Il faut que nous soyons à la hauteur de notre vocation pour relever les âmes qui nous sont confiées, et les remettre à la hauteur des enseignements de la vie chrétienne. Quand saint Ignace a fondé ses religieux, c'était pour combattre le protestantisme. Saint François de Sales a voulu combattre, lui aussi, et ramener le règne de Dieu sur la terre, règne pacifique, qui rétablit par la seule influence de la vérité et de la grâce du bon Dieu. Mais il faut que Dieu trouve des ministres, des instruments de ses miséricordes. Pour que les âmes comprennent, il faut qu'elles entendent. Comment entendront‑elles si on ne leur parle pas, et comment parlera‑t‑on si on ne sait pas? Ayons donc un grand courage, afin de faire tout cela le mieux possible; pénétrons‑nous bien de la grande grâce de notre vocation; ayons le feu sacré: en haut les coeurs! Ce feu sacré est nécessaire, si nous voulons bien faire notre œuvre.

Nous allons célébrer la fête de saint François de Sales dimanche. Demandons bien à notre saint fondateur de comprendre ce qu'il a voulu de nous. Regardons‑nous comme les héritiers de ses meilleures promesses. Mettons‑nous-y. Je répète bien souvent les mêmes choses. Encore une fois, je ne veux pas dire qu'il faille nous mettre au‑dessus des autres.
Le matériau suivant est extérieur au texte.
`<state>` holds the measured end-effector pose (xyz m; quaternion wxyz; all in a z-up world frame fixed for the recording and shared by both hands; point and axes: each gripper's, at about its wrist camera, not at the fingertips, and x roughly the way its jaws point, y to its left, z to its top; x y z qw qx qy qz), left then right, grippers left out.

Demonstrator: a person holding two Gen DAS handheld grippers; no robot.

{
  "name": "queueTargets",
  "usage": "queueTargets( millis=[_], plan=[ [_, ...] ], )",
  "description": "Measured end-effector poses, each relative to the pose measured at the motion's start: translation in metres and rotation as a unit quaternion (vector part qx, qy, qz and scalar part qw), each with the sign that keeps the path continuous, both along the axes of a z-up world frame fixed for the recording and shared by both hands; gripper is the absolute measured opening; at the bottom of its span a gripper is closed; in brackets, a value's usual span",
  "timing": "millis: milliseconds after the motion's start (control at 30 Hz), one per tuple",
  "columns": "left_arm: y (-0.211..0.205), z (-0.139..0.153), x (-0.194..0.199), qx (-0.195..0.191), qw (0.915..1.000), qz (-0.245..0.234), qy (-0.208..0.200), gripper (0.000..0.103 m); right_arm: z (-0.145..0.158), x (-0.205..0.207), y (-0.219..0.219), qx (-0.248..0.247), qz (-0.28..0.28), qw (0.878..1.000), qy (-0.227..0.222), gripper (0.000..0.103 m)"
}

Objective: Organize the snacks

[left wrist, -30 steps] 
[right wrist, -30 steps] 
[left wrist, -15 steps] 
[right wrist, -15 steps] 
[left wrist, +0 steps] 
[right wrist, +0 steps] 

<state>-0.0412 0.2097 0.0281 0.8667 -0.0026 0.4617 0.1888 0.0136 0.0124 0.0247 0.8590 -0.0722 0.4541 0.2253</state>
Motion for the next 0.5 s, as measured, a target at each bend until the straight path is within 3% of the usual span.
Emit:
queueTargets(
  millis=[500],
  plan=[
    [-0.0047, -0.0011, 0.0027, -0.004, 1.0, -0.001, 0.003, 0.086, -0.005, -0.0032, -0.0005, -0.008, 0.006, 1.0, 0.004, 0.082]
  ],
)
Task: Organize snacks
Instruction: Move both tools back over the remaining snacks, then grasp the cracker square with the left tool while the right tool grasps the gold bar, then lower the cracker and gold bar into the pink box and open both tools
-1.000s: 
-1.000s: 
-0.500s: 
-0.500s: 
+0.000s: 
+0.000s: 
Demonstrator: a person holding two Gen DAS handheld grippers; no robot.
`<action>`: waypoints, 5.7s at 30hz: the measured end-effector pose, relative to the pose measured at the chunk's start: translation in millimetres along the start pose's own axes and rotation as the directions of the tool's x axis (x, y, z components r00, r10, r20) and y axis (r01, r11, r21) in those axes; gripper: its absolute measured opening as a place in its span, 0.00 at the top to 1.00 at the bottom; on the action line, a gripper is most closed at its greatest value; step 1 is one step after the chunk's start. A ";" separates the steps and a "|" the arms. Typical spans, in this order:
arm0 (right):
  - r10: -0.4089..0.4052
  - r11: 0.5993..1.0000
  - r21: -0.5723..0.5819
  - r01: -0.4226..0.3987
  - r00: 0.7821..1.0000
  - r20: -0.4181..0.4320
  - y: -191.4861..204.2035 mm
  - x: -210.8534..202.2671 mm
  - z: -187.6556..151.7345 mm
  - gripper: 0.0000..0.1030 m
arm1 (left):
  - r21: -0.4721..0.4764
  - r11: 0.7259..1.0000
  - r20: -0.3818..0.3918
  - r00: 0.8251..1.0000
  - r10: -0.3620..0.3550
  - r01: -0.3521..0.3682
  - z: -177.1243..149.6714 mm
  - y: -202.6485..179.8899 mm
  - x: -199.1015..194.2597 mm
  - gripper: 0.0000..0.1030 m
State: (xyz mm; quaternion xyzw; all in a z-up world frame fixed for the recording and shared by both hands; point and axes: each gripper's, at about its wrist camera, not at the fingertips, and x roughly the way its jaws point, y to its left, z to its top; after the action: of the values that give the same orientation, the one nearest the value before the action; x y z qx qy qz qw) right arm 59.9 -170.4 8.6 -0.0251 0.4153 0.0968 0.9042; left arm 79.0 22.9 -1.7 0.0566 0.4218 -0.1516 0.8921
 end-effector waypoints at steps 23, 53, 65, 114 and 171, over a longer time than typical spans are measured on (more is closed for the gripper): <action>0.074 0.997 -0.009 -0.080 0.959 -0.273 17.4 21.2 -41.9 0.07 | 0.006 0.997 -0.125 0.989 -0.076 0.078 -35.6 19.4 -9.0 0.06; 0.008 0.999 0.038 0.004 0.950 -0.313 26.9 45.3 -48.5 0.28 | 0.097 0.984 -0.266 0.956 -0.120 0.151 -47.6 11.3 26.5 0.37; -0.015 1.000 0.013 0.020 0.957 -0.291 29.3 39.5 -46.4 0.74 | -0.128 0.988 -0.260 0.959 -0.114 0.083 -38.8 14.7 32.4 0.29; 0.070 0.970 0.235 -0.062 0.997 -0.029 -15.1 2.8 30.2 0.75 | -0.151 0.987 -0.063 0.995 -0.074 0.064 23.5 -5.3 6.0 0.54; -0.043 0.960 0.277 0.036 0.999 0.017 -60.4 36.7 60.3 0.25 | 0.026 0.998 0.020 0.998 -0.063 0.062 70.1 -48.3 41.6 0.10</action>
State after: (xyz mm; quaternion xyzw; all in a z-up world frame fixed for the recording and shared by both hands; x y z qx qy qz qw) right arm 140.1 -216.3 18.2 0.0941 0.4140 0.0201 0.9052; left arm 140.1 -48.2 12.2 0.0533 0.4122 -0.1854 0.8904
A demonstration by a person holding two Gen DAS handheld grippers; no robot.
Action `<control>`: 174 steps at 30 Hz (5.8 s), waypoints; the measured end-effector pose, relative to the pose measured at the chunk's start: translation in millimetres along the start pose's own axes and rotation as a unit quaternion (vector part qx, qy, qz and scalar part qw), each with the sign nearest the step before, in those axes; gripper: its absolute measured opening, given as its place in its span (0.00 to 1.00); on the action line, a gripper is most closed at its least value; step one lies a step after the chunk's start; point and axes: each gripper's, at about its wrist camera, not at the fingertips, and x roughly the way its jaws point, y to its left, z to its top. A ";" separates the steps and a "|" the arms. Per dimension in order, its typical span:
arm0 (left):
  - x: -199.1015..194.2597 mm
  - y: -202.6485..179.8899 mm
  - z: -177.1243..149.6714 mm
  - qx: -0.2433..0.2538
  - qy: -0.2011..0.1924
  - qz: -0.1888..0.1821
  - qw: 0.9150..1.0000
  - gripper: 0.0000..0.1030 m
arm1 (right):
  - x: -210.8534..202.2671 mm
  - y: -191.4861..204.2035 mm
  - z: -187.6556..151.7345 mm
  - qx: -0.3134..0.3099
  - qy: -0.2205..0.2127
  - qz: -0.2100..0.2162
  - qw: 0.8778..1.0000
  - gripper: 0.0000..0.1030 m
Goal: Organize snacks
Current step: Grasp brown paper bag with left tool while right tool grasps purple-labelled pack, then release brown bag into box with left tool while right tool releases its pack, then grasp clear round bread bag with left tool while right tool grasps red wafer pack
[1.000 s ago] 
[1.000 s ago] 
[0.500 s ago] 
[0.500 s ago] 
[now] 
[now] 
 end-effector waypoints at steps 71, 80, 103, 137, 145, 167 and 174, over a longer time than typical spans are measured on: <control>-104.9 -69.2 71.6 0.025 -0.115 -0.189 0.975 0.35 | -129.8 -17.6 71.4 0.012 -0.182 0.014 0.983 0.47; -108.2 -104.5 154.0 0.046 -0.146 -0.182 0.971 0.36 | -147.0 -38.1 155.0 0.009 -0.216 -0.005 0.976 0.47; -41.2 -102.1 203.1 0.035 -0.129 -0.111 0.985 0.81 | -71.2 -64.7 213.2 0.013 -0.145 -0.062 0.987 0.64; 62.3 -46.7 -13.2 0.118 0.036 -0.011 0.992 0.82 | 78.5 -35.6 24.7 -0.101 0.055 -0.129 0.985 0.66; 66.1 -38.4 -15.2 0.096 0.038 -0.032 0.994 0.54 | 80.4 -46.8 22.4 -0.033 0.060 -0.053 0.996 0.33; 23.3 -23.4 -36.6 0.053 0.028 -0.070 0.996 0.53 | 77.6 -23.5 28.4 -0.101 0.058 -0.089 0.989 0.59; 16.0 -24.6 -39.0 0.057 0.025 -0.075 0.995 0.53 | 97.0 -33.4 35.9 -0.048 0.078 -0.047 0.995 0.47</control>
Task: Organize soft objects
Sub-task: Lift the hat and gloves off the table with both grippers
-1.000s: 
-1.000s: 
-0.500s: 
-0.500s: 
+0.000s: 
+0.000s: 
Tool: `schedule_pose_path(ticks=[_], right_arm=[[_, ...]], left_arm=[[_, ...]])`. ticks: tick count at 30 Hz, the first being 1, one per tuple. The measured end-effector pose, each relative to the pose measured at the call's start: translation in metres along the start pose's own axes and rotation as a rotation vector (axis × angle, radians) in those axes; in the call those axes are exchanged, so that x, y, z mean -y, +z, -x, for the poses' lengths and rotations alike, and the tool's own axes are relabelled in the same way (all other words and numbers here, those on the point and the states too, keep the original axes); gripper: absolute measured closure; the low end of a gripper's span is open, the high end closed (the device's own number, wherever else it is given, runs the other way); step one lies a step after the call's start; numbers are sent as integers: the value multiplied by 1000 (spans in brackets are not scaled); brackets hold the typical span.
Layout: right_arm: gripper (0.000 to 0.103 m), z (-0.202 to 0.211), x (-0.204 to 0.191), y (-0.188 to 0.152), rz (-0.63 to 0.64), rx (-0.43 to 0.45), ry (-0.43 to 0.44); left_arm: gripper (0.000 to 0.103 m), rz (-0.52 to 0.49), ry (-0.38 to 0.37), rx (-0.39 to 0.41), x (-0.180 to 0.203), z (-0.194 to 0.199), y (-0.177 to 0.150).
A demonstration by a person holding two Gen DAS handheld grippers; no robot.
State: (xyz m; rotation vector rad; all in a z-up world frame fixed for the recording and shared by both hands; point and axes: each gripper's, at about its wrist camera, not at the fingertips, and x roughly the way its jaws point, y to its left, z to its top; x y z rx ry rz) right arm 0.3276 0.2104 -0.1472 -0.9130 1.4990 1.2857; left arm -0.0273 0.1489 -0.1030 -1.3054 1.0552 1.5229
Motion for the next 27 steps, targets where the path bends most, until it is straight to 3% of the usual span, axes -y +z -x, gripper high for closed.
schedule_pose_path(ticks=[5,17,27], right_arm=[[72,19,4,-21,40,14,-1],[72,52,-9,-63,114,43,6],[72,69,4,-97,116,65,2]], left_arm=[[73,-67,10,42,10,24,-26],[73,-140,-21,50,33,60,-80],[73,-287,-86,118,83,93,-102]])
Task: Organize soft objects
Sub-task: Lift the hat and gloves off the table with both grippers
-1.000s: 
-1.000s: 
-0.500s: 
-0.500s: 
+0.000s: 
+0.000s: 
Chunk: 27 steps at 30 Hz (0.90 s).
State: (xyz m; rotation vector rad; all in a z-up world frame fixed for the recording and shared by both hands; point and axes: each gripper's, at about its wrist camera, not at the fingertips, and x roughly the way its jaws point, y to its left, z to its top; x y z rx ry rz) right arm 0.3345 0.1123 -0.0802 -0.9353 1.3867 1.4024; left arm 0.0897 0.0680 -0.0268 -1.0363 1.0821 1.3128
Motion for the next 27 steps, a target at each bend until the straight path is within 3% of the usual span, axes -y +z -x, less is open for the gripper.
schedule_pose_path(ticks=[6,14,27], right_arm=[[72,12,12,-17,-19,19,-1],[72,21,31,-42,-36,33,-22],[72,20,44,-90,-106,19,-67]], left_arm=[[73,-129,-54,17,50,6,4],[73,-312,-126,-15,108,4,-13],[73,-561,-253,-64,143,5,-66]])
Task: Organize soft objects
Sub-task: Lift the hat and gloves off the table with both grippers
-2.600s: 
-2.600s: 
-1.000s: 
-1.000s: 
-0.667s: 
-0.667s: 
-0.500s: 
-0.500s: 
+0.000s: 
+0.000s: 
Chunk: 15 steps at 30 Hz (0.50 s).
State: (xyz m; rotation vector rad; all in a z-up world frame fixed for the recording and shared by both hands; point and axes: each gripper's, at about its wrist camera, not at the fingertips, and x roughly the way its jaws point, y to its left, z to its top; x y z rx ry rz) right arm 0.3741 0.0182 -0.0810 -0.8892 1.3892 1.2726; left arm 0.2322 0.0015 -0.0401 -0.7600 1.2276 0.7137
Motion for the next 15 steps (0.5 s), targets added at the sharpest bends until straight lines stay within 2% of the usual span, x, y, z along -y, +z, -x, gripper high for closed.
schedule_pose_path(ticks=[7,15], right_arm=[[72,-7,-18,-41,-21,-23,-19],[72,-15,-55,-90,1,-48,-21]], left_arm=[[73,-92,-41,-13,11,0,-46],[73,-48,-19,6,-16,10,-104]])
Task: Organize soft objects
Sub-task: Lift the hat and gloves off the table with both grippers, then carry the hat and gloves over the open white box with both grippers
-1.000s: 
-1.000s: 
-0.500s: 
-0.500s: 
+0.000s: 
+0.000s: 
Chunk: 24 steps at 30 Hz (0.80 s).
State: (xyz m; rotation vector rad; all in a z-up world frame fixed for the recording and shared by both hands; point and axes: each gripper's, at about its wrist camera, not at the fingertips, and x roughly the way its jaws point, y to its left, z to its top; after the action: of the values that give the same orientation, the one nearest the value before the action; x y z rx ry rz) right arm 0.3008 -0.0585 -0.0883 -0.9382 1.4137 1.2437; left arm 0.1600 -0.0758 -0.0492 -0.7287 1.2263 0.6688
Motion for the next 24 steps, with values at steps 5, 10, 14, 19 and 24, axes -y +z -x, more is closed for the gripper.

Saint Jean, le bien-aimé, ne se mettait pas au-dessus de saint Pierre; il était au‑dessous de lui. Mais plus fidèle que saint Pierre, il était plus avant que lui dans le cœur du Sauveur. Je puis bien l'affirmer, nous sommes les fils bien-aimés et préférés de notre saint fondateur, puisque nous seuls avons son Directoire, sa vie intime, son cœur. La bonne Mère nous a constitués dans cet héritage choisi. Rome nous y a confirmés. Nous avons pour nous de magnifiques promesses, sanctionnées par l'approbation de notre Saint-Père le Pape. A nous maintenant d'emboîter le pas et de marcher sans nous laisser dépasser. Nous ferons bien cette fête de saint François de Sales, nous nous y préparerons de tout notre cœur en nous appliquant mieux à nos oraisons, à la fidélité en nous. Faisons quelques jours de fidèle observance et nous obtiendrons du bon Dieu tout ce que nous voudrons.